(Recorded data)
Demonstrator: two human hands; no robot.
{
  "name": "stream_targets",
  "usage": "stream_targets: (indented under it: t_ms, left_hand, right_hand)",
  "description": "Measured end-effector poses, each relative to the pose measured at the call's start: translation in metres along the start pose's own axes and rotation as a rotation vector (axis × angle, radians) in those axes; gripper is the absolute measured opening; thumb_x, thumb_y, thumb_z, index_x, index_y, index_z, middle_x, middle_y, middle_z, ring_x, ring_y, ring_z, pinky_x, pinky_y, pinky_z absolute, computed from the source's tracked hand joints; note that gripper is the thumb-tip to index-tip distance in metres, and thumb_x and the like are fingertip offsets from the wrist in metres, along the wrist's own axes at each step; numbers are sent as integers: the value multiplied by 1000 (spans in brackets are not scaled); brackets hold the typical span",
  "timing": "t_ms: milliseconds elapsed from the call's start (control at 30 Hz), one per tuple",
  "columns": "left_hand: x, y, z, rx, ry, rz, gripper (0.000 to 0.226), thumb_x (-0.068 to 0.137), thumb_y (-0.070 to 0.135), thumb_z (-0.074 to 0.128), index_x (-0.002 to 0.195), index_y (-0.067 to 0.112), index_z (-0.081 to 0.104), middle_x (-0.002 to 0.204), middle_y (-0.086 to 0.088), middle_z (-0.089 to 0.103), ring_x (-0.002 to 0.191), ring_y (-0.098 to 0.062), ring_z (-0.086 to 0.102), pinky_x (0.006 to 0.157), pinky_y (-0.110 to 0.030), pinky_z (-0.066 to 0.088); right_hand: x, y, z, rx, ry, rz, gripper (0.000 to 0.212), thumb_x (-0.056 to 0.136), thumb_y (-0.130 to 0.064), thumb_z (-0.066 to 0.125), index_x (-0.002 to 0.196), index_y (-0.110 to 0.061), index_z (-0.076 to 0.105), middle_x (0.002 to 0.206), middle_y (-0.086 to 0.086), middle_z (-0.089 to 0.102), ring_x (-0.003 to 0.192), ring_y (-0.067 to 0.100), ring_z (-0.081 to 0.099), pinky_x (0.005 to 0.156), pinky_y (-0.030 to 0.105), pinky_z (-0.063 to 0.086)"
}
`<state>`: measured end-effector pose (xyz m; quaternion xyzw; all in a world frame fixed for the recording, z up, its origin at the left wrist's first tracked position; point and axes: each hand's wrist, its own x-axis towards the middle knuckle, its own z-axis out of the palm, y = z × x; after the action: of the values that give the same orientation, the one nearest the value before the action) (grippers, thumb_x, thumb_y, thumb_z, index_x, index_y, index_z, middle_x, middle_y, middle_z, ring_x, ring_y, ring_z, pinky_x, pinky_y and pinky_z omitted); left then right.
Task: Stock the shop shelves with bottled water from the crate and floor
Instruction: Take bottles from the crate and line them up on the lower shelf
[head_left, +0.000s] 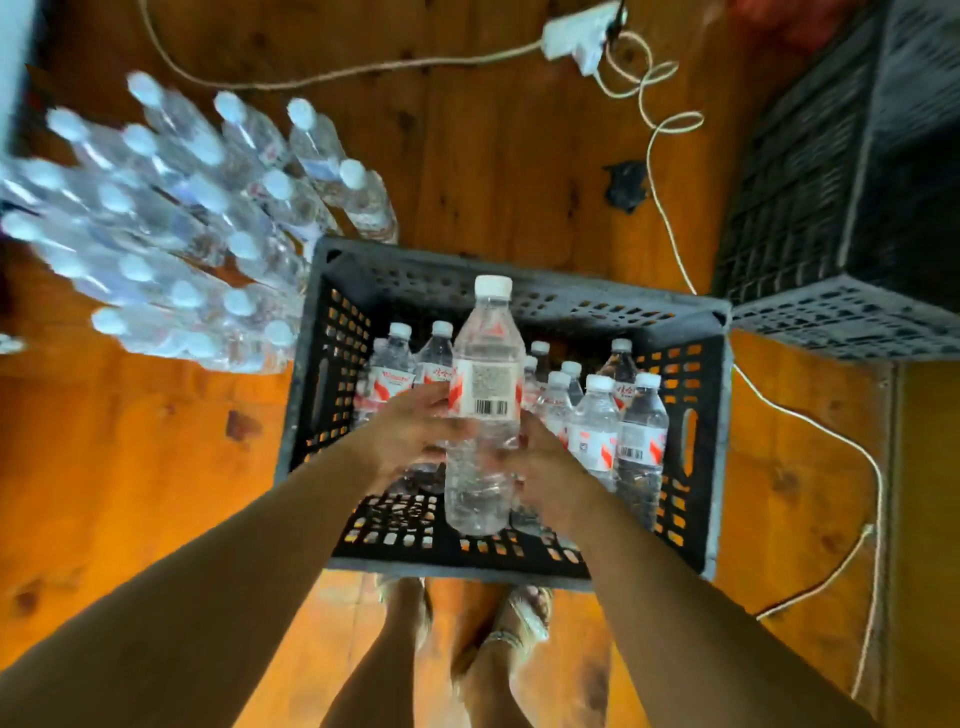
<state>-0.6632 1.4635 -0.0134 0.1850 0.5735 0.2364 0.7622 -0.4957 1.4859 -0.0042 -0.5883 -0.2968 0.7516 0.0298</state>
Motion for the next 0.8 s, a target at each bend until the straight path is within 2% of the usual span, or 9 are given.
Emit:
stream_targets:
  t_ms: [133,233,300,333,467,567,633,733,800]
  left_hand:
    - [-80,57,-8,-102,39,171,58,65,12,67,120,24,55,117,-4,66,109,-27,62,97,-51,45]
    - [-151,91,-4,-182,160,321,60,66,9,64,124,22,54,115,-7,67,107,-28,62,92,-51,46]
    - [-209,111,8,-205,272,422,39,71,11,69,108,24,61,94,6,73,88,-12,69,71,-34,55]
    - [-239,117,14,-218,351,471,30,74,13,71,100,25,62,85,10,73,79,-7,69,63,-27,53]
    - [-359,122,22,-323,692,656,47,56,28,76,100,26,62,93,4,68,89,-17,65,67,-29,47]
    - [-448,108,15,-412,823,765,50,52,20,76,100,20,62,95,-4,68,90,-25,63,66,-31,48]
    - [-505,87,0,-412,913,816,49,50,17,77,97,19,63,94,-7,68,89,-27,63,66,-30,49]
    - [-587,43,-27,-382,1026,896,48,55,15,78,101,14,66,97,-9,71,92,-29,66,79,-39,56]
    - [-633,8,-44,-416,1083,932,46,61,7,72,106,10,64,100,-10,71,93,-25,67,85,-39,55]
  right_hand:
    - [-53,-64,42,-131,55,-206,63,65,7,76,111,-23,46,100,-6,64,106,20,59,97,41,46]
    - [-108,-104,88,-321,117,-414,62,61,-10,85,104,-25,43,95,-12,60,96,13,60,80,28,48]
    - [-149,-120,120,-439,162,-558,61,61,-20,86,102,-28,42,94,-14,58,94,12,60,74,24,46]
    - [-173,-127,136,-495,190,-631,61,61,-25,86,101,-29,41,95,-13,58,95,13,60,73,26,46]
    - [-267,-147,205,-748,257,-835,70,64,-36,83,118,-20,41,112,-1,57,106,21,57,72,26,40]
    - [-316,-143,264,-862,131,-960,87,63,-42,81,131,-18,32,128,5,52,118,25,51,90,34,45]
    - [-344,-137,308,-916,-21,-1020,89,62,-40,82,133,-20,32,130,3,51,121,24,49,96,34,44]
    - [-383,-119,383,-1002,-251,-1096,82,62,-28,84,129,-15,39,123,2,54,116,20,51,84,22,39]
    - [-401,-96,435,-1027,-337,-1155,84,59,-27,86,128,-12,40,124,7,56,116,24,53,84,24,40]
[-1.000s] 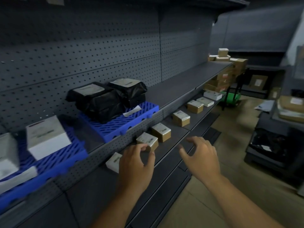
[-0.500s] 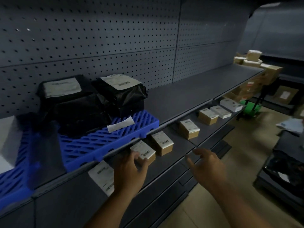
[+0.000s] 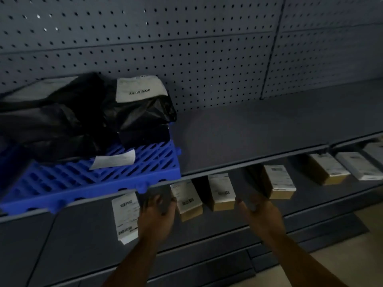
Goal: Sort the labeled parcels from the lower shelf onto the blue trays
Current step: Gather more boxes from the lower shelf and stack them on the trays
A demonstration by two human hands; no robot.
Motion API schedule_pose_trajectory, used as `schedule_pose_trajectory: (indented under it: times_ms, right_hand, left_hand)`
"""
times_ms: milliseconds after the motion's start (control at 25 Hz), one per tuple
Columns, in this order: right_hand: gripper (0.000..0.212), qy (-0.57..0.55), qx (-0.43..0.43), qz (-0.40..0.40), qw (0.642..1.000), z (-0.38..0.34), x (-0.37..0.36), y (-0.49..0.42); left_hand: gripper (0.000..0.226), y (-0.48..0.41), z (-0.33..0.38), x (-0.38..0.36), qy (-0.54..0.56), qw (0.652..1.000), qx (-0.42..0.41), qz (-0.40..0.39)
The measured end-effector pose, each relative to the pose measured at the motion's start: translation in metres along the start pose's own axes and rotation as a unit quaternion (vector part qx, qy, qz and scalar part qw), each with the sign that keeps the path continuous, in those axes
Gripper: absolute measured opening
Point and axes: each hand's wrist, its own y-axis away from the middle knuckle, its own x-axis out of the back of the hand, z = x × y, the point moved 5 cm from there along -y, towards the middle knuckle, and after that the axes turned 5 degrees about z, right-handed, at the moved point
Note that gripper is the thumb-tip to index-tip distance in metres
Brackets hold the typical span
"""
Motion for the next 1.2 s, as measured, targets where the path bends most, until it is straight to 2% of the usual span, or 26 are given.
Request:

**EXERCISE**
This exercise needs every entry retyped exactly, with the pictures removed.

**RESPONSE BELOW**
Demonstrator: two human hands; no robot.
{
  "name": "stream_targets",
  "usage": "stream_targets: (indented under it: t_ms, left_hand, right_hand)",
  "description": "Measured end-effector poses, each relative to the pose measured at the call's start: translation in metres along the start pose's own axes and rotation as a rotation vector (axis × angle, radians) in those axes; gripper is the absolute measured opening; thumb_x, thumb_y, thumb_z, index_x, index_y, index_z, middle_x, middle_y, middle_z, ring_x, ring_y, ring_z, pinky_x, pinky_y, pinky_z absolute, computed from the source's tracked hand joints; note that gripper is the thumb-tip to index-tip distance in metres, and thumb_x and the like are fingertip offsets from the wrist in metres, along the wrist's own axes at each step; numbers are sent as integers: the value multiplied by 1000 (spans in brackets are not scaled); brackets hold the typical span",
  "timing": "t_ms: milliseconds elapsed from the call's start (control at 30 Hz), one per tuple",
  "columns": "left_hand: x, y, z, rx, ry, rz, gripper (0.000 to 0.226), thumb_x (-0.068 to 0.137), thumb_y (-0.070 to 0.135), thumb_z (-0.074 to 0.128), index_x (-0.002 to 0.195), index_y (-0.067 to 0.112), index_z (-0.081 to 0.104), middle_x (-0.002 to 0.204), middle_y (-0.086 to 0.088), middle_z (-0.089 to 0.103), ring_x (-0.002 to 0.191), ring_y (-0.098 to 0.062), ring_z (-0.086 to 0.102), pinky_x (0.006 to 0.157), pinky_y (-0.110 to 0.030), pinky_z (-0.066 to 0.088); right_hand: x, y, z, rx, ry, rz, gripper (0.000 to 0.212), thumb_x (-0.056 to 0.136), thumb_y (-0.130 to 0.064), thumb_z (-0.066 to 0.125), index_x (-0.002 to 0.196), index_y (-0.110 to 0.061), index_z (-0.076 to 0.105), middle_x (0.002 to 0.206), middle_y (-0.086 to 0.086), middle_z (-0.089 to 0.102), ring_x (-0.003 to 0.192), ring_y (-0.067 to 0.100), ring_z (-0.081 to 0.099), pinky_x (0.005 to 0.156), pinky_y (-0.030 to 0.105), pinky_z (-0.063 to 0.086)"
}
`<state>`: measured end-effector pose (xyz m; quaternion xyzw; all in a world frame fixed for the recording, z up, its origin at the left wrist's first tracked position; point and axes: each hand's wrist, its own x-axis towards the middle knuckle, its own z-axis out of the palm, y = z × x; after the action: of the values that give the same orientation, the one nearest the value before the action) (grippers, thumb_x, thumb_y, thumb_z, index_x, index_y, index_z, middle_x, middle_y, middle_z, ring_x, ring_y, ring_z, pinky_x, pinky_y and pinky_z omitted); left then right.
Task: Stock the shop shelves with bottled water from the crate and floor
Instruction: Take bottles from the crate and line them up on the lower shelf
[head_left, +0.000s] 
<state>-0.6632 1.4635 -0.0134 0.1850 0.5735 0.2364 0.7622 -0.4957 1.4859 -0.0042 -0.5883 -0.2968 0.7516 0.0298</state>
Motion for the next 0.8 s, a target at each bend until the straight path is within 2% of the usual span, or 9 are given.
Emit:
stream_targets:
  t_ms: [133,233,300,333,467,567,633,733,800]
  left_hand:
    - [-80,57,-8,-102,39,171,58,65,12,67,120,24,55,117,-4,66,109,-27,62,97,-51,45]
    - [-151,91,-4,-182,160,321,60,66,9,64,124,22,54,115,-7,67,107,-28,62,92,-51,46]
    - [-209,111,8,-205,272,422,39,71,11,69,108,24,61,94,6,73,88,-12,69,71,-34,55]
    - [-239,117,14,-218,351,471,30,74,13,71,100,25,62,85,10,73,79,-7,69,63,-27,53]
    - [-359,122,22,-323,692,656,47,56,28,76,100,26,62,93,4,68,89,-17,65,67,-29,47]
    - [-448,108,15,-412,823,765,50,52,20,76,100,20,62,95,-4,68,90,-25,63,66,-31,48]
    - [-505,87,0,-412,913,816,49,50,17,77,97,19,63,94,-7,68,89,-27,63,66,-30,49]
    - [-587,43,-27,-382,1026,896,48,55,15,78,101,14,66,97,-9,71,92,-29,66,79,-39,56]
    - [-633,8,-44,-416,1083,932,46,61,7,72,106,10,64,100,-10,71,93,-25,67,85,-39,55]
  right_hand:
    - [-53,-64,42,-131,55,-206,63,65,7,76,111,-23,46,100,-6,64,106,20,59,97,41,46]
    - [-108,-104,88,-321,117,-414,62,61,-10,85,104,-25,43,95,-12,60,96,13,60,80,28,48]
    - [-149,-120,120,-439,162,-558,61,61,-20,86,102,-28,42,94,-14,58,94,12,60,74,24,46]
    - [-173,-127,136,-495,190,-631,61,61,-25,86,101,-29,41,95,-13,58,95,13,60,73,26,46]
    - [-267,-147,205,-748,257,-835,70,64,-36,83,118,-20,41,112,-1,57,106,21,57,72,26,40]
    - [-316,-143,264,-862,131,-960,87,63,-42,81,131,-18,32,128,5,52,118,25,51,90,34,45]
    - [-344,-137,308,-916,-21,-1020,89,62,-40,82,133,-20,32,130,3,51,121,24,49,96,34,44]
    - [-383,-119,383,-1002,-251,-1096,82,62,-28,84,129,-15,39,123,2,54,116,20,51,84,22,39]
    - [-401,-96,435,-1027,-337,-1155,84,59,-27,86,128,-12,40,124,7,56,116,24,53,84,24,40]
[-1.000s] 
[-0.500s] 
[+0.000s] 
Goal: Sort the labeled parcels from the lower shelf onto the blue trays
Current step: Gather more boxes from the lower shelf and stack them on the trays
A demonstration by two human hands; no robot.
Motion API schedule_pose_trajectory, used as `schedule_pose_trajectory: (indented under it: times_ms, right_hand, left_hand)`
"""
times_ms: milliseconds after the motion's start (control at 25 Hz), one per tuple
Columns, in this order: right_hand: gripper (0.000..0.212), qy (-0.57..0.55), qx (-0.43..0.43), qz (-0.40..0.40), qw (0.642..1.000), z (-0.38..0.34), x (-0.37..0.36), y (-0.49..0.42); left_hand: gripper (0.000..0.226), y (-0.48..0.41), z (-0.33..0.38), x (-0.38..0.36), qy (-0.54..0.56), qw (0.652..1.000), qx (-0.42..0.41), qz (-0.40..0.39)
The measured end-effector pose, each relative to the pose measured at the motion's start: translation in metres along the start pose's own axes and rotation as a unit quaternion (vector part qx, qy, qz and scalar part qw), each with the sign that keeps the path continuous, in those axes
Gripper: absolute measured opening
Point and axes: each hand's wrist, its own y-axis away from the middle knuckle, its own x-axis out of the back of the hand, z = x × y, the point moved 5 cm from there along -y, towards the middle knuckle, and after that the axes turned 5 degrees about z, right-handed, at the moved point
Note that gripper is the thumb-tip to index-tip distance in metres
Brackets hold the typical span
"""
Motion for the next 1.2 s, as measured, targets where the path bends most, until it is straight to 2% of the usual span, or 26 are given.
Request:

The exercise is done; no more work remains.